- RatedPG13 /GenreHorror
It's not easy being M. Night Shyamalan. After scoring a runaway hit with ‘The Sixth Sense’, Shyamalan has constantly tried to replicate that success, with diminishing returns.
The main problem with many of Shyamalan's films has been his love of the twist, sometimes so jarring it just cheapens the whole film, such as in the case of ‘Signs’ and ‘The Village’.
For ‘The Visit’, Shyamalan is up to his own tricks. Yes, there is a twist, but it's clearly telegraphed from the start, with clues peppered throughout the film.
The setup is pretty basic. To give their single mum (Kathryn Hahn) some space and time to hang out with her beau, Tyler (Ed Oxenbuld) and Becca (Olivia DeJonge) stay with their grandparents (Peter McRobbie and Deanna Dunagan) on a remote farm in Pennsylvania.
Their quirky grandparents impose certain rules, including telling the two precocious kids to stay in their room after 9.30pm. Before you can say creepy, the children discover that the elderly couple are involved in something sinister, and the duo tries to find out the secrets behind their grandparents' odd behaviour.
Told with found-footage, ‘The Visit’ mixes horror and comedy, but the latter works more often than the former. On the up side, both Oxenbuld and DeJonge have surprising talent, and Oxenbuld possesses great comic timing.
However, the odd behaviour of the grandparents is often employed in the plot just to generate scares, and Shymalan is not beyond using cheap jump shocks.

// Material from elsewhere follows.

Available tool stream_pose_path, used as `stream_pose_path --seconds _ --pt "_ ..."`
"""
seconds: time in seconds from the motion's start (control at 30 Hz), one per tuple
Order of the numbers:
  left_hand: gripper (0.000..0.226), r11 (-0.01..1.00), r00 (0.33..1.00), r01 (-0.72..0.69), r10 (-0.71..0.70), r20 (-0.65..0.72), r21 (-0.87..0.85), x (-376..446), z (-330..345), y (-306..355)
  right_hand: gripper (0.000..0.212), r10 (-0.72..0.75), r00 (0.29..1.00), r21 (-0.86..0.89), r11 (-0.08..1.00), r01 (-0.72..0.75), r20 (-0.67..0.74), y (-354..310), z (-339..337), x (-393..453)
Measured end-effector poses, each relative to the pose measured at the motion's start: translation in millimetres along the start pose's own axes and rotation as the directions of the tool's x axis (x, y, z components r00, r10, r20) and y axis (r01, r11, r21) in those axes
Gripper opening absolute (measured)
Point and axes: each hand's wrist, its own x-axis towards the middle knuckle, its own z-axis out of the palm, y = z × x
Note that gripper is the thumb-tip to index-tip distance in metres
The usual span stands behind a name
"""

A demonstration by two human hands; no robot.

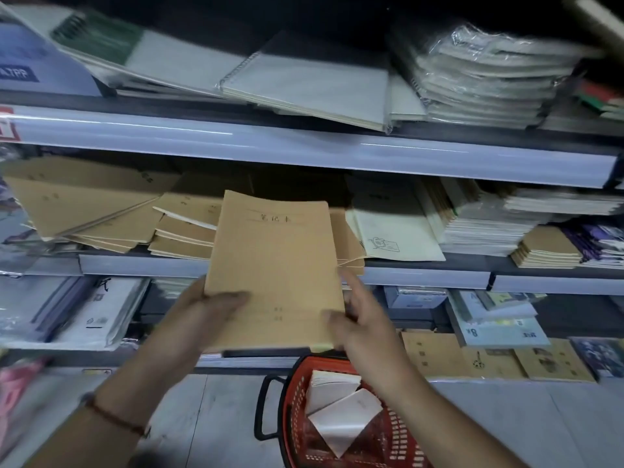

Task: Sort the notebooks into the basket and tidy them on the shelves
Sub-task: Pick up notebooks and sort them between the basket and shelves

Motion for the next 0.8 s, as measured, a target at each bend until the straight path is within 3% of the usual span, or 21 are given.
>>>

The two children have more personality, but their quirks are merely problems that need to be overcome in order for them to employ in the final act.

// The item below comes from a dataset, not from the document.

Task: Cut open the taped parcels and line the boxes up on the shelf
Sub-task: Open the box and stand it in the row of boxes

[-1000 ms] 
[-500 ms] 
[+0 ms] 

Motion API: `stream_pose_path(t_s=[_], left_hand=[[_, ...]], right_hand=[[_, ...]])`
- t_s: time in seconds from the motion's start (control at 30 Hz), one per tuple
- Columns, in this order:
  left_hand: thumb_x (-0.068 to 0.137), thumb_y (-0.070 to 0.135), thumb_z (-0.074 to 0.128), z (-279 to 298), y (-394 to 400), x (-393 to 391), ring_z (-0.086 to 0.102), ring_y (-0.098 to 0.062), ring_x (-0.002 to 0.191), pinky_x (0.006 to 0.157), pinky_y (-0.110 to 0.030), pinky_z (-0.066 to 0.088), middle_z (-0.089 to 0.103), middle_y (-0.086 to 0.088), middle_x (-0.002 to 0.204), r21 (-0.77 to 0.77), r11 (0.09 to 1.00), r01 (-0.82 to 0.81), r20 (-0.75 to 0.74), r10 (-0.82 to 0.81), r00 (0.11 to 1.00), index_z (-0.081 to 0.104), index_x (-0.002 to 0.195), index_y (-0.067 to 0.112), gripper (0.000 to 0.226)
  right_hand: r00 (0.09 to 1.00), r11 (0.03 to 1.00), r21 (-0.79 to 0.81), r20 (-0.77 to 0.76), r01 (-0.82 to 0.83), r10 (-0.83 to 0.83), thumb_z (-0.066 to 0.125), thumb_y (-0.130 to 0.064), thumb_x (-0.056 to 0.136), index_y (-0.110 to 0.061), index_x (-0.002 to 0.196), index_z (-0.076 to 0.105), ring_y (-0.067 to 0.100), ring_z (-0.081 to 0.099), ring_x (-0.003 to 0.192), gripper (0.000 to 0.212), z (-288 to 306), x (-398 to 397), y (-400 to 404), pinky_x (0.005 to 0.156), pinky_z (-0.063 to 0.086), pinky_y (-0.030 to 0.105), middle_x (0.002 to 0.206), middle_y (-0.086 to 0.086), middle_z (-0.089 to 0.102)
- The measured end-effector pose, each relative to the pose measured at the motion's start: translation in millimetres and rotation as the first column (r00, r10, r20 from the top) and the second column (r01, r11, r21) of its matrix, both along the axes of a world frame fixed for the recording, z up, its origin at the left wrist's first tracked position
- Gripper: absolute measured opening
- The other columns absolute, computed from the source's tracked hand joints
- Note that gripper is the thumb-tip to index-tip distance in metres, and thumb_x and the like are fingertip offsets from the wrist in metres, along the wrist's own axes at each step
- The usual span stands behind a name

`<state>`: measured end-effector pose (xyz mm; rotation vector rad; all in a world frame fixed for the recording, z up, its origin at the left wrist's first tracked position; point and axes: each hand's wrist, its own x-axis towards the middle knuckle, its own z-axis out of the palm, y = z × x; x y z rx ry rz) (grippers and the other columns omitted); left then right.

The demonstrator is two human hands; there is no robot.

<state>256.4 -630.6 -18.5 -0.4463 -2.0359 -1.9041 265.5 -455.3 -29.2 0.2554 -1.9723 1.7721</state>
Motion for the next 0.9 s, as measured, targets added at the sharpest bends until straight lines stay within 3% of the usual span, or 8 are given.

As characters the elderly couple have as much real depth as a puddle, and when they're not acting sinister they're acting befuddled, as Shyamalan avoids humanising them in order to set up the ending.
The whole premise of the movie is somewhat off-putting; an obviously mentally unstable elderly couple with signs of dementia are used as bogeyman. There are touches of the Grimm's Fairy Tales here, with hints of ‘Hansel and Gretel’, but it's not really employed to much effect.

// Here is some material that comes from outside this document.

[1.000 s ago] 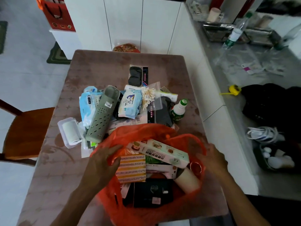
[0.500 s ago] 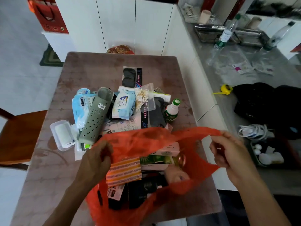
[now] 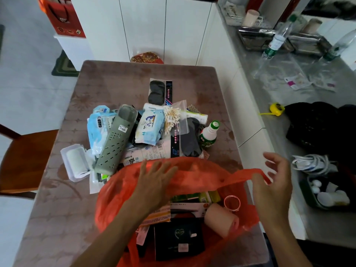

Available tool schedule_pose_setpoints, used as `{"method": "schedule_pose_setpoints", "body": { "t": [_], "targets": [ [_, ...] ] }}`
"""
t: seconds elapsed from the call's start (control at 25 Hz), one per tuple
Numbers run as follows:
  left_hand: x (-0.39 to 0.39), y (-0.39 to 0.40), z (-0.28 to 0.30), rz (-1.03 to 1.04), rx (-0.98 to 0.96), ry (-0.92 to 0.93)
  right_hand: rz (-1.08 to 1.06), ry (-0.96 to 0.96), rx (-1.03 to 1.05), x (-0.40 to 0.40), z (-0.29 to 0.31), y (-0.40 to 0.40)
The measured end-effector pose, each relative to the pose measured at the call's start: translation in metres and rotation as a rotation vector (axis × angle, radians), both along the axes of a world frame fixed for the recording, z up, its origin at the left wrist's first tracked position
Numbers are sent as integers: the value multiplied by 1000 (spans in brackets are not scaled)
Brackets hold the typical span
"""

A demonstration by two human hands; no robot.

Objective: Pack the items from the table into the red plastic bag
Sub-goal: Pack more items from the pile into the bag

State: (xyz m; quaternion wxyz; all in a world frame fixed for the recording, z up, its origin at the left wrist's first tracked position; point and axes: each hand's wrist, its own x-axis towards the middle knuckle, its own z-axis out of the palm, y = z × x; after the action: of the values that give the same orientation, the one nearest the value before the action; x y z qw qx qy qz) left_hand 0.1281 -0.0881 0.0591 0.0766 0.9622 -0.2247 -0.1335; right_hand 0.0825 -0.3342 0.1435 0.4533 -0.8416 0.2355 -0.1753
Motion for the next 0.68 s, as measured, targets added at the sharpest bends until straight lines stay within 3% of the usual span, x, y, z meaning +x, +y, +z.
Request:
{"method": "schedule_pose_setpoints", "body": {
  "t": [0.08,0.2,0.28,0.36,0.44,0.52,0.6,0.68],
  "targets": [
    [-5,15,-5,89,-155,-96,179,10,-45,33,-6,26],
    [-17,35,-5,120,-279,-170,363,421,-49,108,-65,61],
    [-25,43,-2,92,-321,-208,269,663,-42,144,-119,67],
    [-32,50,-1,49,-392,-198,133,735,24,158,-159,65],
    [-36,57,-1,-13,-476,-168,60,694,72,157,-175,62],
    [-35,62,0,-87,-525,-140,69,565,-17,152,-162,61],
    [-28,64,-2,-137,-513,-137,116,340,-5,137,-124,58],
    [-18,62,-9,-81,-456,-179,102,59,143,106,-71,49]
  ]
}}
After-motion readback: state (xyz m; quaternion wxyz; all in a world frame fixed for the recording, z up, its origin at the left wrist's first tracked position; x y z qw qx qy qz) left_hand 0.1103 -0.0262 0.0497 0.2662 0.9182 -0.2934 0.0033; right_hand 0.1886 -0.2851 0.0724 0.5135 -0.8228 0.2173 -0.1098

The found footage style has been overused in recent years, particularly for horror films, and even Shyamalan cannot convince us why the precocious Becca must film stuff even when she's being chased around.
There are also some scenes that feel a little too staged, such as when the grandmother asks Becca to step into the oven to clean it or when the grandmother finds one of the children's cameras.
While 'The Visit' is not as disastrous as Shyamalan's previous films - it is saved by the performance of the brother and sister pair - it's still nowhere near as interesting as his early work and is quite unambitious.
Thankfully he tends to avoid sequels; the thought of geriatrics with walkers terrorising kids is a little too much.